Белорусы, за редкими исключениями, жили очень бедно. Загадочно богато жил только один Иван Абрамович Ермаченко, врач, имевший роскошные апартаменты в центре Праги... Это был прекрасно одетый, среднего роста, не худой человек, который вечно улыбался, но вовсе не вызывал к себе доверия. Женат на какой-то русской из Румынии, которая тоже окончила медиц<инский> (зубниха) на бел<орусскую> стипендию, у них было две дочки. Кроме него, никто ни слова не говорил по-белорусски. Богатый этот человек не проявлял никакого сострадания к бедным своим соотечественникам, он вообще, как говорили, отделялся от них, но вот теперь начал принимать участие в бел<орусской> жизни, интересоваться событиями и высовываться вперед. Я его почему-то невзлюбила, и он никогда не заслужил моей симпатии и моего доверия. Его все боялись, но я после того случая дома, когда почувствовала себя очень сильной, не боялась никого и начала выступать против него. Как можно выступать от имени народа, не открыв душу всем нашим бедам и интересам? Я, деревенская девушка, никак не могла этого понять... Интересы моего народ а* — моя святыня, я кровью могла заплатить за его лучшее завтра, но я хочу, чтобы у всех тут были чистые сердца и руки! Я приехала оттуда, где народу очень тяжело, и только во имя его блага я буду работать и жить. Других расчетов не знаю, и ни с кем мне пока не по дороге. Сильно ко всем приглядываюсь, опыта в этом у меня нет никакого, но путь свой я знаю. Я, например, очень верю дядьке Василю, пани Кречевской, Тамашчику, даже Русаку, ну а что до Ермаченко — я против! Например, мой муж в очень трудную минуту, когда был действительно бездомный и голодный, просил одолжить немного денег. Он не одолжил, но на 200 крон поручился за него в банке и очень боялся, чтобы они не пропали. Калоше он дал место чернорабочего у себя на виллле под Прагой и платил гроши... Все это взвесив, я пришла к убеждению, что это не патриот, и почему тогда хочет он править в этой маленькой семье, если семьей ее не считает? Что за напасть, и кто его послал на нашу голову и зачем? Когда они узнали о моей телеграмме през<иденту> Бенешу, дядька Василь промолчал, а Ермаченко только заметил, что это неумно, ибо нужно идти против Града, а не с Градом. Но он не навредил мне тогда, не выдал.

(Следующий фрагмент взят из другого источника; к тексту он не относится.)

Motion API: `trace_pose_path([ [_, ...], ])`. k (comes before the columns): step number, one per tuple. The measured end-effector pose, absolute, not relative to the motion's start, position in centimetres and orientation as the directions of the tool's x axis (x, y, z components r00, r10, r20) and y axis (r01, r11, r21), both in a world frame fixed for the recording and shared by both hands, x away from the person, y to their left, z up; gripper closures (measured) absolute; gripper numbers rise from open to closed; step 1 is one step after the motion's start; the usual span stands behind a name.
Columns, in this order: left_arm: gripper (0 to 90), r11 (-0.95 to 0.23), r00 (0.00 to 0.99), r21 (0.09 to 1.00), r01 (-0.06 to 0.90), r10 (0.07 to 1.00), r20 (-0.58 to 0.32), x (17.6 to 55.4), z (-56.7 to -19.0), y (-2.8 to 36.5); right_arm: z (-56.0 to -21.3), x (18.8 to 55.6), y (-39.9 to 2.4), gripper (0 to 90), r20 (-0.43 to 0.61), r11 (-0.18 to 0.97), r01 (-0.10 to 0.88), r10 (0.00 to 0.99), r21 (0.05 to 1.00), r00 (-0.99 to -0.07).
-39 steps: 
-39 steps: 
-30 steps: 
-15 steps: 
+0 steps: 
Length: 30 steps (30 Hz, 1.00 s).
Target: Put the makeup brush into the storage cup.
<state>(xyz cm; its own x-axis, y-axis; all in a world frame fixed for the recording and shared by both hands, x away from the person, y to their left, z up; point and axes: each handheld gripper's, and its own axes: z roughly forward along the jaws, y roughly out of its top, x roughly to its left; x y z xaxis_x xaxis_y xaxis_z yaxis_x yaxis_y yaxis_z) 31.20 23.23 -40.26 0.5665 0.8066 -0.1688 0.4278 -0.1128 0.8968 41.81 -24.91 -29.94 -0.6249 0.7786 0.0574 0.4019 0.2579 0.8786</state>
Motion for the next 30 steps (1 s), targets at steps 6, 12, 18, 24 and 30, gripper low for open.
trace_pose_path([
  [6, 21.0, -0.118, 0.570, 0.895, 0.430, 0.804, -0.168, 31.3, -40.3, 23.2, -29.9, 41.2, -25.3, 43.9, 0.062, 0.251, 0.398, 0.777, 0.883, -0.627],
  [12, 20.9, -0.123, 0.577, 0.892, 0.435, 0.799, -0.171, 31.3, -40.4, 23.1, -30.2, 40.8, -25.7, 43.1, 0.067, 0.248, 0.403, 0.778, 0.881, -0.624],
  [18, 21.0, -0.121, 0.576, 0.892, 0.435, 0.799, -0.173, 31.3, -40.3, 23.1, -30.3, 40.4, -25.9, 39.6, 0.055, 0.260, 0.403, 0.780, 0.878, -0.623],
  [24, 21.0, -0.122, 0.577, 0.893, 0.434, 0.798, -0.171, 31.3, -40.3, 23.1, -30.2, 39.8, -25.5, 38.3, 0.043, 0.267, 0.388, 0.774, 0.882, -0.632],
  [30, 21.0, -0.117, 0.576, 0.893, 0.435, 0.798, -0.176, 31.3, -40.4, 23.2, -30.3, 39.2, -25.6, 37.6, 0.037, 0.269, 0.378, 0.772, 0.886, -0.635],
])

После падения Польши, чьими гражданами мы были, мы потеряли гражданство. По-немецки это называлось - без гражданства... Каждый иностранец был взят под полный контроль, кто смог, уезжал, а куда было деваться нам? Невесело... Немцы со своей общеизвестной точностью приказали всем объединиться в свои, ими дозволенные организации, и когда у их членов появлялась возможность пересмотра положения, белорусам разрешили Комитет самопомощи... Организовывать его нужно было самим. Нас было мало, не было ни помещения, ни средств на это. Собрались в кафе все вместе. Выбрали кандидатов в председатели, но мы с дядькой Василем свои кандидатуры сразу сняли, остались двое: Русак и Ермаченко. Последний пугает нас, дает понять, что он всесилен... Выбрали его большинством в один голос... Секретарем избрали Бокача, меня казначеем, и выкрутиться мне было нельзя, да и незачем. Ермаченко уступил под комитет одну из комнат в своих апартаментах, в комитет хлынули люди... Никакой политикой мы в комитете не занимались, да и не могли заниматься. Только дурак может утверждать, что немцы позволяли кому-то какую-то политику. Все сводилось к тесным рамкам самопомощи. Koмитет никакой деятельности не вел, а небольшую сумму членских взносов я просто отдавала под расписку Бокачу, потому что ему действительно не на что было жить.